Uncategorized, VW

Getting My Hands Dirty

Valves Hands

Today, I tuned the engine.  I’ve been pretty nervous to start messing with the engine and all of its parts.  It runs, and I don’t want to do anything to stop that.  I also apologize in advance for the techiness of this entry; If you don’t know what I’m talking about, just skim it and be impressed with my massive mechanical knowledge.  If you happen to be a VW nut, keep me honest and tell me all about how I am doing everything wrong. As I mentioned earlier, I ran the engine for about 10 – 15 minutes the other day, and didn’t really like the way it sounded. It also seemed to get pretty hot.  So now I’m going to tune it up and make sure everything is set correctly!

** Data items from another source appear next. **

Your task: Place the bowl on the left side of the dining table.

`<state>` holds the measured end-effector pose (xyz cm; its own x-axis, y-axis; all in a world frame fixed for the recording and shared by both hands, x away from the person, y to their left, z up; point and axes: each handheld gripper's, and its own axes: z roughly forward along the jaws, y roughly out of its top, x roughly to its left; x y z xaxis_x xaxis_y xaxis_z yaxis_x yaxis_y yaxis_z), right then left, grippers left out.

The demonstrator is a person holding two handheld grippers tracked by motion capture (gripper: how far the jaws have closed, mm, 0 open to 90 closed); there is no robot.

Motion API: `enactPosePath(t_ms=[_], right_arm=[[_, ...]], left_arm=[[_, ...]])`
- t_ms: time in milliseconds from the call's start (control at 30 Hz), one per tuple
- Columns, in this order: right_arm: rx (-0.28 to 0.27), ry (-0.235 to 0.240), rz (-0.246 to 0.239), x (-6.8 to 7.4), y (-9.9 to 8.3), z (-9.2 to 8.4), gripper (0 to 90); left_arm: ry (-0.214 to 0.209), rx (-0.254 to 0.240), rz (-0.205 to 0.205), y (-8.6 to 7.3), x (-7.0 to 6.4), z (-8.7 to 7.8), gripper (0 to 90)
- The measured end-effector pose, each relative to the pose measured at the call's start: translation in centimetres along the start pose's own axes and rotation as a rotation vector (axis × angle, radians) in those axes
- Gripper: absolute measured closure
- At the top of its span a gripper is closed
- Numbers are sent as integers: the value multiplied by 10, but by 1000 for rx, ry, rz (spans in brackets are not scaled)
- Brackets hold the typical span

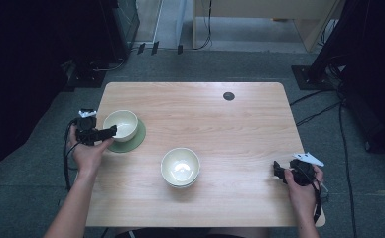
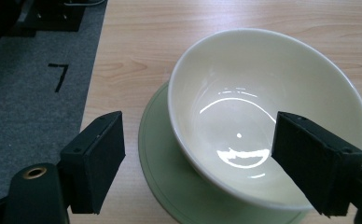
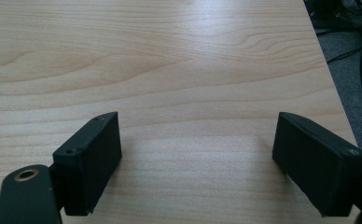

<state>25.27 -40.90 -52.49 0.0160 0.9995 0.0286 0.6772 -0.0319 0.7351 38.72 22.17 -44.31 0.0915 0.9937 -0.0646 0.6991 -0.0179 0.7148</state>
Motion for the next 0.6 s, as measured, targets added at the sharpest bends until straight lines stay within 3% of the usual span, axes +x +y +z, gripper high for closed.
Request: enactPosePath(t_ms=[100,233,367,533,600], right_arm=[[0,0,0,0,0,0,156],[0,0,0,0,0,0,155],[0,0,0,0,0,0,156],[0,0,0,0,0,0,155],[0,0,0,0,0,0,155]], left_arm=[[-12,-11,11,-4,0,-4,169],[-16,-33,-13,-12,2,-10,176],[-48,-55,-20,-20,3,-17,177],[-36,-51,-16,-30,-1,-23,177],[-50,-55,-28,-34,-1,-26,177]])
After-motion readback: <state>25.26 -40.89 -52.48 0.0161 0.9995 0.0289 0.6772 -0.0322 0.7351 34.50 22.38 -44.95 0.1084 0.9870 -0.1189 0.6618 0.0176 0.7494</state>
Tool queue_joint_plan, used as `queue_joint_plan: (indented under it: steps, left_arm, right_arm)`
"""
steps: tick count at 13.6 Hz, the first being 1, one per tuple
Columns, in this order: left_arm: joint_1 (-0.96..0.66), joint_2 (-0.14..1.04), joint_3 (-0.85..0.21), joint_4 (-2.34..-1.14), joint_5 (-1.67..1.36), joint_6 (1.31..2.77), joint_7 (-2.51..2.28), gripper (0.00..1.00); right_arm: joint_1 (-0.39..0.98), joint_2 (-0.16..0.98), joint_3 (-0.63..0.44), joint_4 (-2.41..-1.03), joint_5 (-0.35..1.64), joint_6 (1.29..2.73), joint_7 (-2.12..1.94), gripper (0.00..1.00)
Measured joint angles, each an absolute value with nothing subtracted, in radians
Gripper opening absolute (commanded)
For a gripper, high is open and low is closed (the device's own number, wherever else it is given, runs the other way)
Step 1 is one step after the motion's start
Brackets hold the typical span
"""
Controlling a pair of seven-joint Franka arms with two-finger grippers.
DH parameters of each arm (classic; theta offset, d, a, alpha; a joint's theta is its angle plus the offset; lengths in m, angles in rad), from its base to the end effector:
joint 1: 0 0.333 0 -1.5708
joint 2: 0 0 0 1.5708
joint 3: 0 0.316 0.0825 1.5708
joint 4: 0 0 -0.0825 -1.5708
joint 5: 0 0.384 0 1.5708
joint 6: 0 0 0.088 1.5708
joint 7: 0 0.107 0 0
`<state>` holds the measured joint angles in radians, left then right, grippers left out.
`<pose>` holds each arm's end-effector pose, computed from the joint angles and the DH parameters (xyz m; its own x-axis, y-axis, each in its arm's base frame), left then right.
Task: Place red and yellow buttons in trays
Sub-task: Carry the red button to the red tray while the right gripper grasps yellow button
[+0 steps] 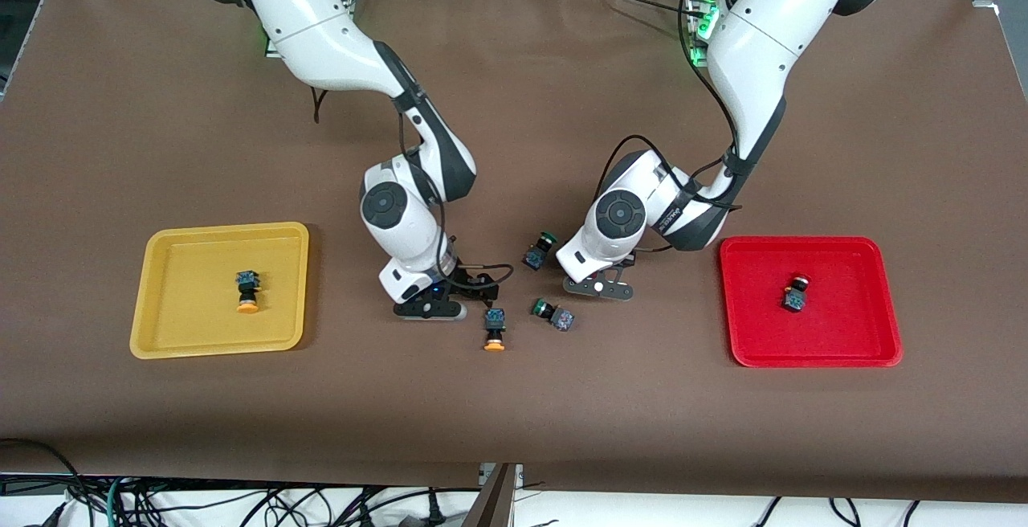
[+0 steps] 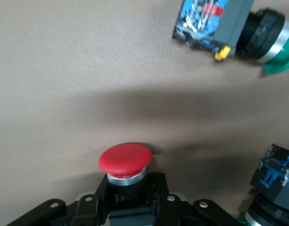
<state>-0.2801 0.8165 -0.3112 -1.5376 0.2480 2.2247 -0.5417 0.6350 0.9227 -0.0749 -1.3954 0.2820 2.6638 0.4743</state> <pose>0.5982 -0.3554 0.1792 0.9878 -0.1257 -0.0921 -0.1267 -0.9919 -0.0056 0.6392 0.4076 0.1876 0.9654 -0.1316 0.2253 -0.0650 -0.9576 -0.2806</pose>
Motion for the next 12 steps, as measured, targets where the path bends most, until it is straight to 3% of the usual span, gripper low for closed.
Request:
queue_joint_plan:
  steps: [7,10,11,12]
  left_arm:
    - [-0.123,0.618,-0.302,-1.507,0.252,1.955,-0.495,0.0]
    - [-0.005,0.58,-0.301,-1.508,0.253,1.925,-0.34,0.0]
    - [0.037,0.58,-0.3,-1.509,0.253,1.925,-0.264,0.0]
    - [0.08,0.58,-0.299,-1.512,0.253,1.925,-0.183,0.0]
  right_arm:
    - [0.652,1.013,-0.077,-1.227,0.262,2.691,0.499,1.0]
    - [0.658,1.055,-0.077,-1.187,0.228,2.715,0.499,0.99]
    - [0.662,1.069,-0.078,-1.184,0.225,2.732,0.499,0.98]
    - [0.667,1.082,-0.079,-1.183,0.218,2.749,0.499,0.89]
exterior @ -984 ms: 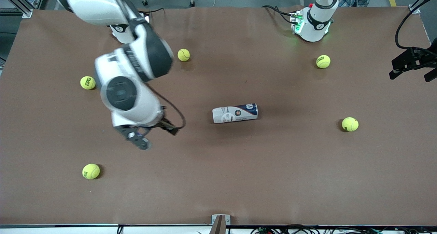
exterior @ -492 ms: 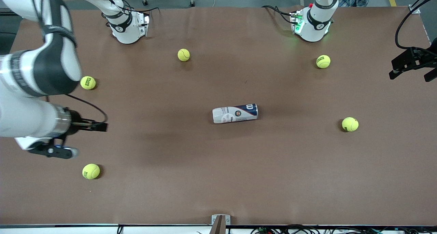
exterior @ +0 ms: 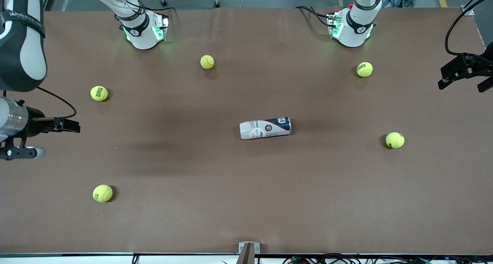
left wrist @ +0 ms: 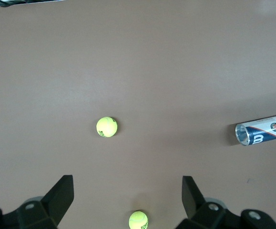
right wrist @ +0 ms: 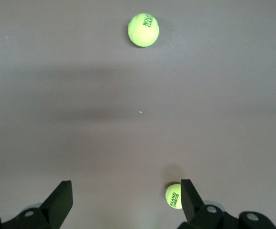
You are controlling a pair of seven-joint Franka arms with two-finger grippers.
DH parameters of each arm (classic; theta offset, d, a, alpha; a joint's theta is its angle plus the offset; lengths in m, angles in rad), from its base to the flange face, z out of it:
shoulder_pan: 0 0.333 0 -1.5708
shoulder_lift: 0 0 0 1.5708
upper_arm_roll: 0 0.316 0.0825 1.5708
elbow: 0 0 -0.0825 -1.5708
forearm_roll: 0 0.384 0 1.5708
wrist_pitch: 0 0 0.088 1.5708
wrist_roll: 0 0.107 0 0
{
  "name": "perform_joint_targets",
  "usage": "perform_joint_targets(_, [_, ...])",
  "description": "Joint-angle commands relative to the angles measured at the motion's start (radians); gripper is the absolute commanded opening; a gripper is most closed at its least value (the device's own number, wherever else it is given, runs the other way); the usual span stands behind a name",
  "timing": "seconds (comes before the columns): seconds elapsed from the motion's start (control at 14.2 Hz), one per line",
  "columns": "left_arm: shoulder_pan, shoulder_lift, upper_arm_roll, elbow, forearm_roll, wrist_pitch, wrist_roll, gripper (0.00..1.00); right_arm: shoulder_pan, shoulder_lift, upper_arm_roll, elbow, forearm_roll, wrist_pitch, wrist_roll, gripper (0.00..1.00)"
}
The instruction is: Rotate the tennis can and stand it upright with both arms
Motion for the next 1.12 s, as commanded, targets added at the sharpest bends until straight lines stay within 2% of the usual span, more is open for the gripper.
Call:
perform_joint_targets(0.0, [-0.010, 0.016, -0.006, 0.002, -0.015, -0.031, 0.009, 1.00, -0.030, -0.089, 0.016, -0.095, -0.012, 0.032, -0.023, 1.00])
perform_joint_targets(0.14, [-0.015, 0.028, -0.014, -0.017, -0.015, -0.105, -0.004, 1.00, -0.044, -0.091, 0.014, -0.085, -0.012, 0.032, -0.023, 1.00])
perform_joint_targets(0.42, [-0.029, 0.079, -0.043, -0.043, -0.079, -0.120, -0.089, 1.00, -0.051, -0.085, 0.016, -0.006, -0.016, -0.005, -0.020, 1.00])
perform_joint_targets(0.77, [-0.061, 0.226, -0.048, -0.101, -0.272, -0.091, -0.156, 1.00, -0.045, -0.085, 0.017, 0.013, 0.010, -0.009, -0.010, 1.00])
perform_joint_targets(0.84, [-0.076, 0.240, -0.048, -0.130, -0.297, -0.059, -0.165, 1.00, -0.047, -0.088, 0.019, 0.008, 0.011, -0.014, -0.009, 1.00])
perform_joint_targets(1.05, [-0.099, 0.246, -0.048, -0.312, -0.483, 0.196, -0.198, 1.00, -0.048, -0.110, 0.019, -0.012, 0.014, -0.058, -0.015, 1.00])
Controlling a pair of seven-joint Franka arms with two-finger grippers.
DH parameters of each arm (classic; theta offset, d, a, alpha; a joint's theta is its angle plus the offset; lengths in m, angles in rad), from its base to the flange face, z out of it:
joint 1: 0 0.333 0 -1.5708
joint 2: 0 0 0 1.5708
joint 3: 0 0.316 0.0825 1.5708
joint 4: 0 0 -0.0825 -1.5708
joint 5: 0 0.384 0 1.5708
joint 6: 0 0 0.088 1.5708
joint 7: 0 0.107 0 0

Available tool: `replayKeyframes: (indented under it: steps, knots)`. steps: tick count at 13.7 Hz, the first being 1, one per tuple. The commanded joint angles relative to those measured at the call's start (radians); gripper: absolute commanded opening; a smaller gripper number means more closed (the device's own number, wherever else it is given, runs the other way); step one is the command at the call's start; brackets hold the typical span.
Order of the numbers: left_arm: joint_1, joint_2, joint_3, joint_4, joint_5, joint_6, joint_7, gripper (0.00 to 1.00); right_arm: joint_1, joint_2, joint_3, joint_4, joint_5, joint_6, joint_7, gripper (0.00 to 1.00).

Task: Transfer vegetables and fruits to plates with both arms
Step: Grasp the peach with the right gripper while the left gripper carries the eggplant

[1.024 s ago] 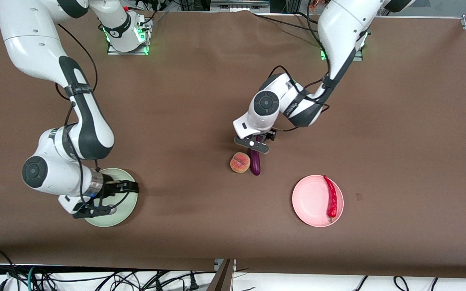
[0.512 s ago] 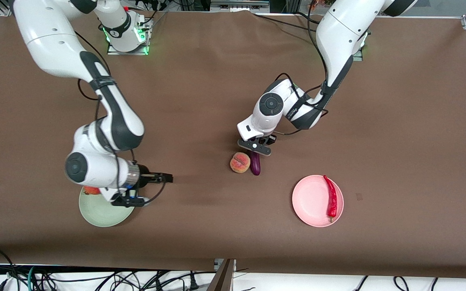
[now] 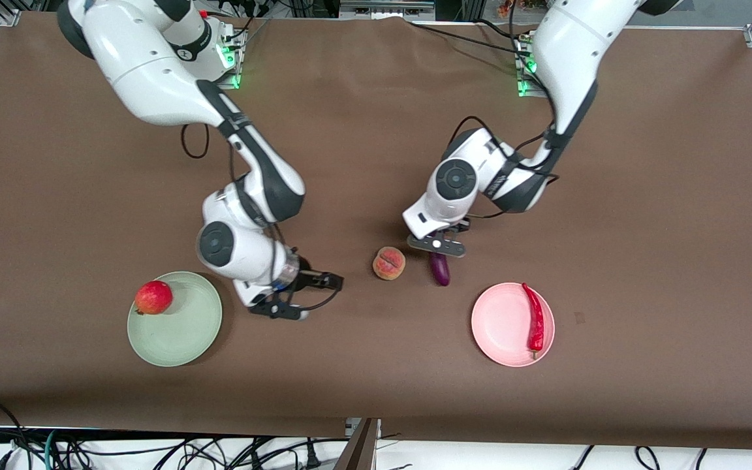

I started the day on a shopping spree:  Auto Zone, Menards, NAPA, other Auto Zone, back to NAPA.  I have been researching the steps needed to tune an air-cooled VW engine via the Muir book, internet resources, and many You Tube videos.  What I planned to accomplish today was 1) Replace fan belt, 2) Adjust timing, 3) Adjust rocker valve gaps, 4) Change oil, 5) Check compression, 6) Start up bus and drive off into the sunset.

New Belt

I found the belt I needed at NAPA; they had the exact 10x905mm size I needed, Yay!  However, when I loosened the generator pully, I noticed that, of course, my engine only has 6 shims instead of the 10 that it should have.  More shims means wider pully gap, which allows for a smaller belt.  I would have needed at least 8 shims to handle the new belt, so instead I kept the old one and removed some shims to tighten it.  Its not perfect, but is definitely not as loose as it was before.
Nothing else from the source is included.